The result is indeed terrifying, and the effect is compounded by the equally sluggish sound design, which the director worked on with sound artist Fump. A minor key dawdles, distorted, creating an expectant air before shifting into an even more resonant though less musical register. “The sound plays a very important role,” says Gruzei. “The moment when the clown steps through the shadow is like a portal that causes the figure to mutate.”


Portal’s a fitting choice of word, it seems. Seen in a cinema, the black backdrop of the film doubles as an extension of the cinema’s own darkness, so that the clown can entrance two audiences at once—across two different portals, if you like. But there’s also something rooted here to a clown’s fundamental nature as key-holder to other realms, which makes him an appropriate leading character for a festival trailer. “The clown is an opening figure as well as a figure of transition: from the commercials to the movies.”


The circus of light? Gruzei goes on: “I shot about 20 minutes in the circus and it was hard to select 35 seconds from it. The first decision was to choose the figure of the clown because for me the clown has a very cinematic appearance… I chose this specific part because I found the body movements weirdly interesting and I totally fell for the shadow that falls on the clown’s face. The shade literally erases the clown’s face for a little while by dipping it into black. I thought together with the flickering this is a nice formal reference to cinema itself, which is based on light and darkness.”

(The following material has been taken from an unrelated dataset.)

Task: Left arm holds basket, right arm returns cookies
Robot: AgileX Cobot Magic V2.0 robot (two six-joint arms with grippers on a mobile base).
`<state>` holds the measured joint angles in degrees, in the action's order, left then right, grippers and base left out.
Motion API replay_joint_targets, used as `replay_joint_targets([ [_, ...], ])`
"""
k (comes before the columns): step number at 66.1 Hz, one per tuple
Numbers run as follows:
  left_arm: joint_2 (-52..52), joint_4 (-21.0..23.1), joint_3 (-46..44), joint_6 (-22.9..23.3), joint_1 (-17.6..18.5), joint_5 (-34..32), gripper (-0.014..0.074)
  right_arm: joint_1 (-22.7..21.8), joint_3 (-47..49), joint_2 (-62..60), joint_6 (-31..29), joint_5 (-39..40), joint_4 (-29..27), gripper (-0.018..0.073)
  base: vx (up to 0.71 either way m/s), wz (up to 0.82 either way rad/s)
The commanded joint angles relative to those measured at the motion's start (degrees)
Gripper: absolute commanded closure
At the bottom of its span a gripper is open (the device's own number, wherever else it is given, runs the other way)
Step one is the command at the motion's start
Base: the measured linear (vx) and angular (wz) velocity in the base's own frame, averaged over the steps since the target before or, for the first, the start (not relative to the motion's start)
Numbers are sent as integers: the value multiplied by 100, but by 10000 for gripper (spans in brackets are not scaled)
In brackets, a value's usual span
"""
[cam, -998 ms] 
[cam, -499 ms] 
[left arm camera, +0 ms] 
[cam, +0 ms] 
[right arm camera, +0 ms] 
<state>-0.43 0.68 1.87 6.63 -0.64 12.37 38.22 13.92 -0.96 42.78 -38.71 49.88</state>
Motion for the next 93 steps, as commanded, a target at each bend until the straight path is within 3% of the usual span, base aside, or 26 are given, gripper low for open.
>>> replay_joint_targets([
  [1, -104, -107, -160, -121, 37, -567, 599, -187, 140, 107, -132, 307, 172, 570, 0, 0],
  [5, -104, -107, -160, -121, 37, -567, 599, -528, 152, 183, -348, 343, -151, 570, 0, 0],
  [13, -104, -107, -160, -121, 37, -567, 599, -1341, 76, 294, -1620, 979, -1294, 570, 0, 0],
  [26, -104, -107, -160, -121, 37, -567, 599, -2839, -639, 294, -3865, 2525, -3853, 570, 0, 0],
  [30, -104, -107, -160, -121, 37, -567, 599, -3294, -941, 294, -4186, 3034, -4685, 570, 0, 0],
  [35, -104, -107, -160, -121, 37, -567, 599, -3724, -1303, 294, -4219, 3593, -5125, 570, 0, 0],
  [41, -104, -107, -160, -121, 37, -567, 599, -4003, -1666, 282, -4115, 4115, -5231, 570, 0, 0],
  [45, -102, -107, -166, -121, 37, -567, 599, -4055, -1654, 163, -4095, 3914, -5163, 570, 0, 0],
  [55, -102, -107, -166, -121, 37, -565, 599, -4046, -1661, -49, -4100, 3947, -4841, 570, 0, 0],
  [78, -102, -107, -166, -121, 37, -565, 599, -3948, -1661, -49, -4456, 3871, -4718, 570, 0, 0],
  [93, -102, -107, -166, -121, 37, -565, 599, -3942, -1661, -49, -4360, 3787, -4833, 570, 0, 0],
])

The clown turns to either side of his audience, still walking towards us—making others complicit, inviting them to participate in whatever carnage is about to ensue. His toddler grin, his baby-like onesie, the lace bib. Indeed, there’s a childish quality to all of this, to the absolute delight the clown expresses—delight in his own demonic penchant for mayhem. Nothing’s more unpredictable than a baby who views others as toys to play with. And whether you’re watching Cinéma Variété for the first time or the fiftieth, its nightmare holds you rapt.